## Ordinal numbering encoding

**Ordinal categorical variables**

Categorical variable which categories can be meaningfully ordered are called ordinal. For example:

- Student's grade in an exam (A, B, C or Fail).
- Days of the week can be ordinal with Monday = 1, and Sunday = 7.
- Educational level, with the categories: Elementary school,  High school, College graduate, PhD ranked from 1 to 4.

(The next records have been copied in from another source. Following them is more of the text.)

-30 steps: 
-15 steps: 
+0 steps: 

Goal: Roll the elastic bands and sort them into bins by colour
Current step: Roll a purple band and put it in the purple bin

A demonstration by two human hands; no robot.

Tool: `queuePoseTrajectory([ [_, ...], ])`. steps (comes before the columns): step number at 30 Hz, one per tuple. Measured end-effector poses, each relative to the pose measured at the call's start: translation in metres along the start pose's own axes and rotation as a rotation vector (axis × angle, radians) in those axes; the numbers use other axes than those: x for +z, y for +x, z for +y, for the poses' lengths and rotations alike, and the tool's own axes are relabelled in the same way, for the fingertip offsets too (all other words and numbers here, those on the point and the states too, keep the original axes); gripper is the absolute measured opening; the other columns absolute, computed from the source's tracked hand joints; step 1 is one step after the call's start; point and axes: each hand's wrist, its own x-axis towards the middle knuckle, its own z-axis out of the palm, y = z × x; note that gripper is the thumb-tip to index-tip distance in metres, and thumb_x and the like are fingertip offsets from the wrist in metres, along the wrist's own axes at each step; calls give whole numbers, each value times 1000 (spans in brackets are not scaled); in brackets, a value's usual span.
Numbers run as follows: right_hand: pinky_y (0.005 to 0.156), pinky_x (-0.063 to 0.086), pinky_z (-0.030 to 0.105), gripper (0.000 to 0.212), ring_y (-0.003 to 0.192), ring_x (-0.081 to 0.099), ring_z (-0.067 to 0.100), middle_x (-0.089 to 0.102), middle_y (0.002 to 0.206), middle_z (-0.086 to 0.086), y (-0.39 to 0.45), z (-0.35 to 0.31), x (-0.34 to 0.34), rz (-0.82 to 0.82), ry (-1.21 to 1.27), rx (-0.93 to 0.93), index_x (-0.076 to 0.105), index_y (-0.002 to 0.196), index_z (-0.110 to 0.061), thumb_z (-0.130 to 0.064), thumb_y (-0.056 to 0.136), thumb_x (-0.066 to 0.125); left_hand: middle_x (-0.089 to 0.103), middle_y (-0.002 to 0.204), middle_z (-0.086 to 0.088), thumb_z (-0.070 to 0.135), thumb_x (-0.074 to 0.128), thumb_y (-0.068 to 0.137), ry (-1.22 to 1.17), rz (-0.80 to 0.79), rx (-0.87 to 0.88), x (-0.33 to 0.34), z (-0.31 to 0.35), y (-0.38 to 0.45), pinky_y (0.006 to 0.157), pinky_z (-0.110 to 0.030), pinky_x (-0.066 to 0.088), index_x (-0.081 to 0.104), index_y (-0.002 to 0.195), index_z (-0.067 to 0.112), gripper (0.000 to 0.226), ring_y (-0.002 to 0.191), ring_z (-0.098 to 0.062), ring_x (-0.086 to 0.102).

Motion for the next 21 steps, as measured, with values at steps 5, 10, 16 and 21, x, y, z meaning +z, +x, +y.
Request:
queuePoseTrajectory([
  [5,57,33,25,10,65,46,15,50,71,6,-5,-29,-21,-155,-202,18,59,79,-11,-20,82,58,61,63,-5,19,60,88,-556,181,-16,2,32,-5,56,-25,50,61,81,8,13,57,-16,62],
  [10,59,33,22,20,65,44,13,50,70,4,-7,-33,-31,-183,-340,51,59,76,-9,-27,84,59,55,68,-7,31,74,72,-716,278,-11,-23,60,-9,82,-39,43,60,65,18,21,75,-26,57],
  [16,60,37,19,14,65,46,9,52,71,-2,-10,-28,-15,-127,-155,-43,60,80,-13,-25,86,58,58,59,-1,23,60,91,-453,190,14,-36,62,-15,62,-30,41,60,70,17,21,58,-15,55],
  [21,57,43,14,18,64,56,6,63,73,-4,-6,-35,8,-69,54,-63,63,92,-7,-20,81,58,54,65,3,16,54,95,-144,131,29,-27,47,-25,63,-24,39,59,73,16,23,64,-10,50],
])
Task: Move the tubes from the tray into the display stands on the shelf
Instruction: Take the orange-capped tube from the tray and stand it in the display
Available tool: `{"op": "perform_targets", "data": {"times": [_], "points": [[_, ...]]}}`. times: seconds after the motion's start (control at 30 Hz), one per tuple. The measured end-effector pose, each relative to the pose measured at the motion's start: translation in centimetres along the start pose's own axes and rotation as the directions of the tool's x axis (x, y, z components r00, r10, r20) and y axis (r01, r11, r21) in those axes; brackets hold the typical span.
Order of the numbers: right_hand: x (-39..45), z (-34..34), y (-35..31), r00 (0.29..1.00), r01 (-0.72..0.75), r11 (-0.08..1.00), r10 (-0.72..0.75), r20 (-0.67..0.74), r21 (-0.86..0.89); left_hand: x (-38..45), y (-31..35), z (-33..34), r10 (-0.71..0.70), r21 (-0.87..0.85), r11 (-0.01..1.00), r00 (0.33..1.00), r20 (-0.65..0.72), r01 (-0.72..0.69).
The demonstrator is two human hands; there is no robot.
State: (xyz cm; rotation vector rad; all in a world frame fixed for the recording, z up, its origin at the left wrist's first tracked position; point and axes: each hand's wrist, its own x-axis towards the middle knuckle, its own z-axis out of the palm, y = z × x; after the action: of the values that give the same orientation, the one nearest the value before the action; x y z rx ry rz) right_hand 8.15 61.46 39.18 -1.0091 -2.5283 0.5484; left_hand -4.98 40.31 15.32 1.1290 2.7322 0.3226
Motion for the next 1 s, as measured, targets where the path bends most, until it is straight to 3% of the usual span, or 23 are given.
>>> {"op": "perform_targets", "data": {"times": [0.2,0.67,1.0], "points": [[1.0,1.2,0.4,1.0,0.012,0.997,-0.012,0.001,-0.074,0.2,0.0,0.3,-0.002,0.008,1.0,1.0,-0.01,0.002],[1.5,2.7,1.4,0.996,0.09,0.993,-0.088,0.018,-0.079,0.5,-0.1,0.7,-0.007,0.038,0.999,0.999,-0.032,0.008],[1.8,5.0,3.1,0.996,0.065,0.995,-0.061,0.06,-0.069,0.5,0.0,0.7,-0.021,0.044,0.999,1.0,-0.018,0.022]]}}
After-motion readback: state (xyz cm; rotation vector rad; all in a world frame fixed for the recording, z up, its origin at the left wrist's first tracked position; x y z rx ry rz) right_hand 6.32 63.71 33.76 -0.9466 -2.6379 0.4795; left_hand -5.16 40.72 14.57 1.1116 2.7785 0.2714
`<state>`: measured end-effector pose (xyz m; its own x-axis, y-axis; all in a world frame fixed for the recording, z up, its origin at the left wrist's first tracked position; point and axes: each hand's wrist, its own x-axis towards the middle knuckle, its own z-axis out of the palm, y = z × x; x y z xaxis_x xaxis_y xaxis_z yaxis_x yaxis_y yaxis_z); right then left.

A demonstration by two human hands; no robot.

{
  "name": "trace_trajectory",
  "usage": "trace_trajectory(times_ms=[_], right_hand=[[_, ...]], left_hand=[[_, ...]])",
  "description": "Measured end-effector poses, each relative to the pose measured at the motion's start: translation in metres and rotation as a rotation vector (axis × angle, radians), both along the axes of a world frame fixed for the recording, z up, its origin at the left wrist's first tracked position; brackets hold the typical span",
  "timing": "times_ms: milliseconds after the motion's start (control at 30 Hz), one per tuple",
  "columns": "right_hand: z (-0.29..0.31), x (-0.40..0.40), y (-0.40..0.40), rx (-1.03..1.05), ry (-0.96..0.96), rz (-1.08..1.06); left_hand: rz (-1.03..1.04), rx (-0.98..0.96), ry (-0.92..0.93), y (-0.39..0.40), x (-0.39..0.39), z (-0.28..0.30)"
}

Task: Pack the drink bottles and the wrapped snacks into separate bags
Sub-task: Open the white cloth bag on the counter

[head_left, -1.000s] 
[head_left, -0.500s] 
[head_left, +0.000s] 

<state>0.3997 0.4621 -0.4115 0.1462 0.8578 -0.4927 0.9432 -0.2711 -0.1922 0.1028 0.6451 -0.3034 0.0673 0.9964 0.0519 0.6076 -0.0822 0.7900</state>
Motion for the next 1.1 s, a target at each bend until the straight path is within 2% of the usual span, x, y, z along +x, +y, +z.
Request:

When the categorical variable is ordinal, the most straightforward approach is to replace the labels by some ordinal number.

### Advantages

- Keeps the semantical information of the variable (human readable content)
- Straightforward

### Disadvantage

- Does not add machine learning valuable information

I will simulate some data below to demonstrate this exercise

In [1]:
import pandas as pd
import datetime

In [2]:
%cd ../data_set/
# create a variable with dates, and from that extract the weekday
# I create a list of dates with 30 days difference from today
# and then transform it into a datafame

base = datetime.datetime.today()
date_list = [base - datetime.timedelta(days=x) for x in range(0, 30)]
df = pd.DataFrame(date_list)
df.columns = ['day']
df

/home/pat/Desktop/Udemy_FeatureEngineering/data_set


Unnamed: 0,day
0,2019-03-17 22:19:23.605826
1,2019-03-16 22:19:23.605826
2,2019-03-15 22:19:23.605826
3,2019-03-14 22:19:23.605826
4,2019-03-13 22:19:23.605826
5,2019-03-12 22:19:23.605826
6,2019-03-11 22:19:23.605826
7,2019-03-10 22:19:23.605826
8,2019-03-09 22:19:23.605826
9,2019-03-08 22:19:23.605826


In [3]:
# extract the week day name

df['day_of_week'] = df['day'].dt.weekday_name
df.head()

Unnamed: 0,day,day_of_week
0,2019-03-17 22:19:23.605826,Sunday
1,2019-03-16 22:19:23.605826,Saturday
2,2019-03-15 22:19:23.605826,Friday
3,2019-03-14 22:19:23.605826,Thursday
4,2019-03-13 22:19:23.605826,Wednesday


In [4]:
# Engineer categorical variable by ordinal number replacement

weekday_map = {'Monday':1,
               'Tuesday':2,
               'Wednesday':3,
               'Thursday':4,
               'Friday':5,
               'Saturday':6,
               'Sunday':7
}

df['day_ordinal'] = df.day_of_week.map(weekday_map)
df.head(10)

Unnamed: 0,day,day_of_week,day_ordinal
0,2019-03-17 22:19:23.605826,Sunday,7
1,2019-03-16 22:19:23.605826,Saturday,6
2,2019-03-15 22:19:23.605826,Friday,5
3,2019-03-14 22:19:23.605826,Thursday,4
4,2019-03-13 22:19:23.605826,Wednesday,3
5,2019-03-12 22:19:23.605826,Tuesday,2
6,2019-03-11 22:19:23.605826,Monday,1
7,2019-03-10 22:19:23.605826,Sunday,7
8,2019-03-09 22:19:23.605826,Saturday,6
9,2019-03-08 22:19:23.605826,Friday,5


We can now use the variable day_ordinal in sklearn to build machine learning models.